To conclude, the introduction of open access in Norway can be characterised as rather smooth and successful, with little friction between the institutional and national level and a development over relatively long time. A close relationship between the universities–which are public–and the Ministry, and the avoidance of top-down-instructions only, has led to institutional engagement. This is also mirrored in practises and the overall levels of open access (see S1 Fig). Norway is a small country with relatively few universities and a few central organisations that govern research. Although universities compete for attention and external funding, their funding streams are similar and from the same sources. We would therefore not necessarily expect identical results in countries were the conditions are different and/or heterogeneous institutions are engaged in fiercer competition on economic grounds. The study is also deliberately limited to universities and have excluded other types of research performing institutions. Still, the rest of Norway’s university colleges (some of which are private) and the research institutes (public and private) also largely depend upon funding from the same sources, at least for their research activities.

We nevertheless claim that the study can be useful for analysing developments in other countries, and our proposed theoretical framework opens up also for understanding differences and heterogeneity.
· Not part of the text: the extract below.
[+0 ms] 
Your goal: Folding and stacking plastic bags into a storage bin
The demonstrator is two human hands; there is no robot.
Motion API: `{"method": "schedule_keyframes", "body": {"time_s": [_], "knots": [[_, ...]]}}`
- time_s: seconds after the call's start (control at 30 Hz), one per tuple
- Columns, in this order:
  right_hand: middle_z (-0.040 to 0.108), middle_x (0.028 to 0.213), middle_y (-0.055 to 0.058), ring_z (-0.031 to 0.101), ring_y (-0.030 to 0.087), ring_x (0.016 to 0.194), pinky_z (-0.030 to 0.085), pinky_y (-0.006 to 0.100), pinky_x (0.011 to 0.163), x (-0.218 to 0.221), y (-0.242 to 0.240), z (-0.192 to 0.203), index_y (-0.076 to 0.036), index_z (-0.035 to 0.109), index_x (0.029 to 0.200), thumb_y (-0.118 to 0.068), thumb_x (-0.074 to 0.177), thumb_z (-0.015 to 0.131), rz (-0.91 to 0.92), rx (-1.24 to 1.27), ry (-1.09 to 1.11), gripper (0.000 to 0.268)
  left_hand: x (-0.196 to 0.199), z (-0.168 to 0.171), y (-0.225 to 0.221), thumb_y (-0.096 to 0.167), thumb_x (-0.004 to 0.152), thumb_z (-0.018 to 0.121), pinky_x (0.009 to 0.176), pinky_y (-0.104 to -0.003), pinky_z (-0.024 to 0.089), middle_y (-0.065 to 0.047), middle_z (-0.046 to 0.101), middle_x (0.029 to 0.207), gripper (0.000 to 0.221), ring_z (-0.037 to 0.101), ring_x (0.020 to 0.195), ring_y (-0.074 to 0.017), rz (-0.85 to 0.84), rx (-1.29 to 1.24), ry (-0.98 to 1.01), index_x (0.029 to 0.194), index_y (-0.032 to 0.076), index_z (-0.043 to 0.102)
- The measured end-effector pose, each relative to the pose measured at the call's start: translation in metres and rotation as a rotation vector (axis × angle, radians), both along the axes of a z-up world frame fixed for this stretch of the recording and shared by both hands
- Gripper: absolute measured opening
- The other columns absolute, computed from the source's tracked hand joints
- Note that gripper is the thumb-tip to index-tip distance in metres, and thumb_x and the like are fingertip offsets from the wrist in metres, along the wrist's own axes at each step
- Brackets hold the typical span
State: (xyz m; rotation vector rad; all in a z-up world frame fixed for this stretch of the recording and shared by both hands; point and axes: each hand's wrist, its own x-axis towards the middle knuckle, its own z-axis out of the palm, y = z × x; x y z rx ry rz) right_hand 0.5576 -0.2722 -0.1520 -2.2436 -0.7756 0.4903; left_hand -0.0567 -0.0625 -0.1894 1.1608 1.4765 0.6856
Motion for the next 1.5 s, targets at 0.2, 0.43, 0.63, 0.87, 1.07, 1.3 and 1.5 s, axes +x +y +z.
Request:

The dimensions and subdimension in the framework hold a potential for understanding and interpreting movements between stages of institutionalisation, even though we assume that local contextual characteristics may require some adjustments to the framework.

A main limitation of our study, perhaps also a strength, is that we take policies and strategies as a de facto expression of the institutions’ views and values. However, formulations in policies and strategies are results of creative processes, human factors and negotiations between many contributors–these are both ‘hidden’ and disregarded. We nevertheless claim that documents provide high validity for our aims.

There are several topics that calls for more investigation. First, institutional policies and practises are still changing, which means further monitoring may provide valuable. We have not explored mimesis between the institutions but have found references in the documents suggesting that this is happening. There are also both formal and informal collaborations between universities at different levels, including matters concerning open access, for example through library collaboration. We believe these factors also contribute to the shaping of policies and behaviour at universities. Identifying these mechanisms would provide valuable and deeper insights in the processes of institutionalisation and how they engage various professional networks. Further, while we have concentrated our investigation on open access, there seem to be a movement towards more broad open science policies that include open access as one of several elements. How broader policies for open science plays out beyond open access is an interesting topic for later work.

Finally, the role of incentives and research evaluation in policies is a fruitful research topic. This include how incentives and evaluations are introduced, shaped, and how they affect publishing behaviour. A key to open access is connected to research evaluation, which poses a direct change in the structures of the academic heartland. This may prove more challenging than introducing the principles of open access.

Supporting information

S1 Fig. Norwegian universities uptake of open access in the period 2013–2020.

Overview of gold open access, hybrid open access and green open access in the period 2013–2020 given in percentage. Upper line indicate growth in total levels of open access, bottom line indicate growth in gold open access.